**WHAT TO WORK ON:** Whenever a line below includes the word "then", copy that line.

(RECORD EXCERPTS Opens)

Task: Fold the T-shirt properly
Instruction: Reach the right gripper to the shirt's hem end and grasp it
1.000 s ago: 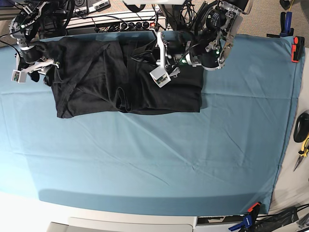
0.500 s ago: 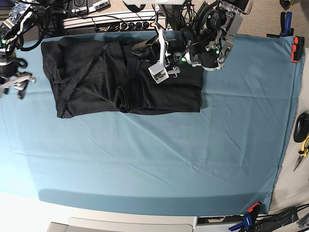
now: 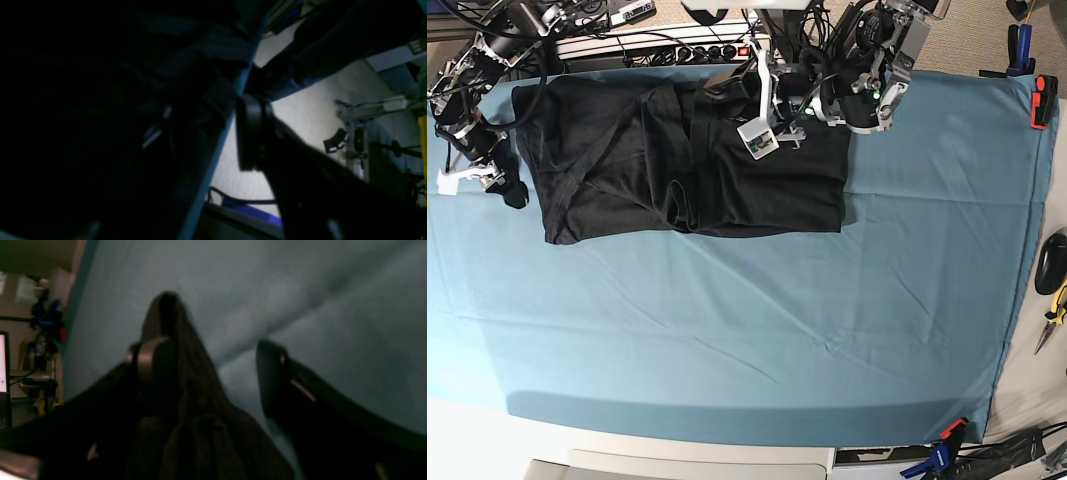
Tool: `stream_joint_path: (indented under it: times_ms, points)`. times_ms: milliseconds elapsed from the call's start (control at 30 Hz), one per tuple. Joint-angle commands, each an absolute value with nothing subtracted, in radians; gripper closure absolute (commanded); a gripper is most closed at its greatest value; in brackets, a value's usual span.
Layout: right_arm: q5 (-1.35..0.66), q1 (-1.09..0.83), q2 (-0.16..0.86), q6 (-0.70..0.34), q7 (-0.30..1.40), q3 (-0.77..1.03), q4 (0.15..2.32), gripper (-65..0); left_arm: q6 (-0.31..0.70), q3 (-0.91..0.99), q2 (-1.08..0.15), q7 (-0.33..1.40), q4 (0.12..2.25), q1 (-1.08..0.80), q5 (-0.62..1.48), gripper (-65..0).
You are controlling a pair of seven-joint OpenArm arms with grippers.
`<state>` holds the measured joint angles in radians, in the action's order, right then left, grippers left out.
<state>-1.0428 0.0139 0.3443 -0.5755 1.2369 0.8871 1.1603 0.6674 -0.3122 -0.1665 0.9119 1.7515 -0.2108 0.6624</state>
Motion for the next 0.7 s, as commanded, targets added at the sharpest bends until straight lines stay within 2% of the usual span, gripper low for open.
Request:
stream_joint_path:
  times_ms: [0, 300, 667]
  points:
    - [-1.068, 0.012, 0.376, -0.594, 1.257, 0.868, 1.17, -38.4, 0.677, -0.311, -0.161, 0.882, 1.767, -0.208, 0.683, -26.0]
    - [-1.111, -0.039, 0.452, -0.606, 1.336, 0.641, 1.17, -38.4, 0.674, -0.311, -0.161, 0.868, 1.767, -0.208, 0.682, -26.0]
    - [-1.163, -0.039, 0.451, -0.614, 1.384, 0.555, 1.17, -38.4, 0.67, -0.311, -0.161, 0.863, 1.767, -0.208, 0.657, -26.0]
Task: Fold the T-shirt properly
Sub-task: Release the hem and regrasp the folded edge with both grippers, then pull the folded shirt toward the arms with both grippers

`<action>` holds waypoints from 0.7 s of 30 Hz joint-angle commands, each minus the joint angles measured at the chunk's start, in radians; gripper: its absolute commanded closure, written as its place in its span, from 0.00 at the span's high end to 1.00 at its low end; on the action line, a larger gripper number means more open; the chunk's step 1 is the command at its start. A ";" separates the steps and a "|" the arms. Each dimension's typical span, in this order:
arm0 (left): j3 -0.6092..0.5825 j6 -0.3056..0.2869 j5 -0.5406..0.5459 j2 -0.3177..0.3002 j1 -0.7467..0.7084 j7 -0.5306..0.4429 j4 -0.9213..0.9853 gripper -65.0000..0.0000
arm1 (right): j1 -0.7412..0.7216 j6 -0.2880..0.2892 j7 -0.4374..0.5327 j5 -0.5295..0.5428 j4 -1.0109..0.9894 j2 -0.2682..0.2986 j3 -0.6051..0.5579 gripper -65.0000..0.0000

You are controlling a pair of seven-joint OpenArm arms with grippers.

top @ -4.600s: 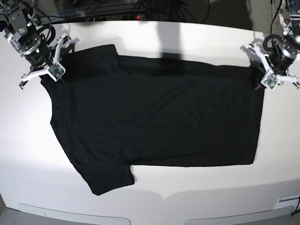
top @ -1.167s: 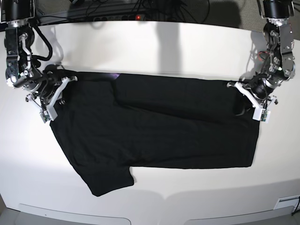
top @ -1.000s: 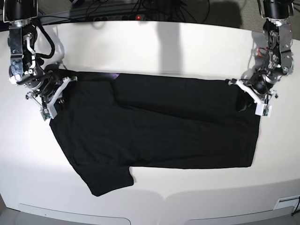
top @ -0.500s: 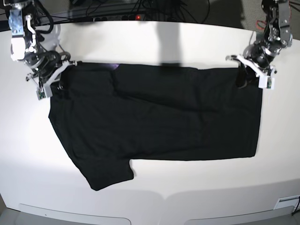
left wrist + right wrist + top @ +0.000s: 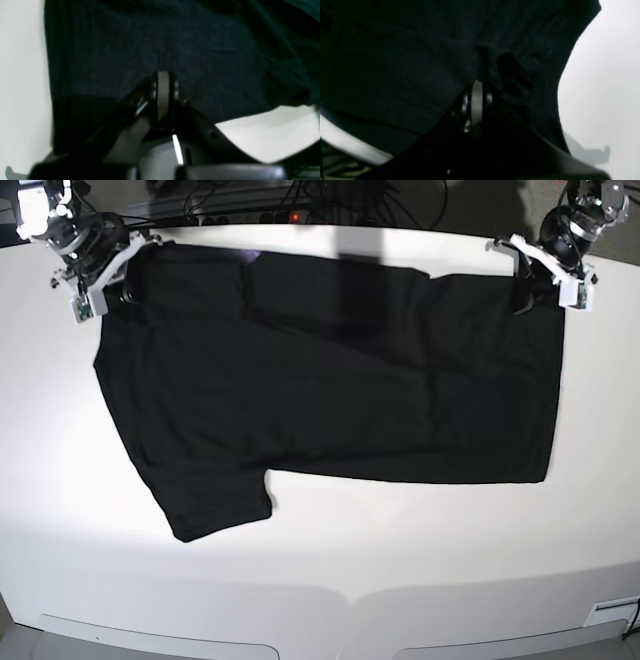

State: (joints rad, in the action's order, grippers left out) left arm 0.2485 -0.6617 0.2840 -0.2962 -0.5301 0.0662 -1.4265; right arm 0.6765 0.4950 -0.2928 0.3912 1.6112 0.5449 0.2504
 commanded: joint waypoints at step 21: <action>0.170 0.007 -0.021 -0.009 -0.049 0.033 -0.363 0.00 | 0.016 -0.004 -0.025 -0.023 0.178 0.012 0.112 0.00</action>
State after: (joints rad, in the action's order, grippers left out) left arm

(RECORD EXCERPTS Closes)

**ANSWER BOX:**
`<state>` holds the measured joint angles in radians, in the action's order, right then left, grippers left out.
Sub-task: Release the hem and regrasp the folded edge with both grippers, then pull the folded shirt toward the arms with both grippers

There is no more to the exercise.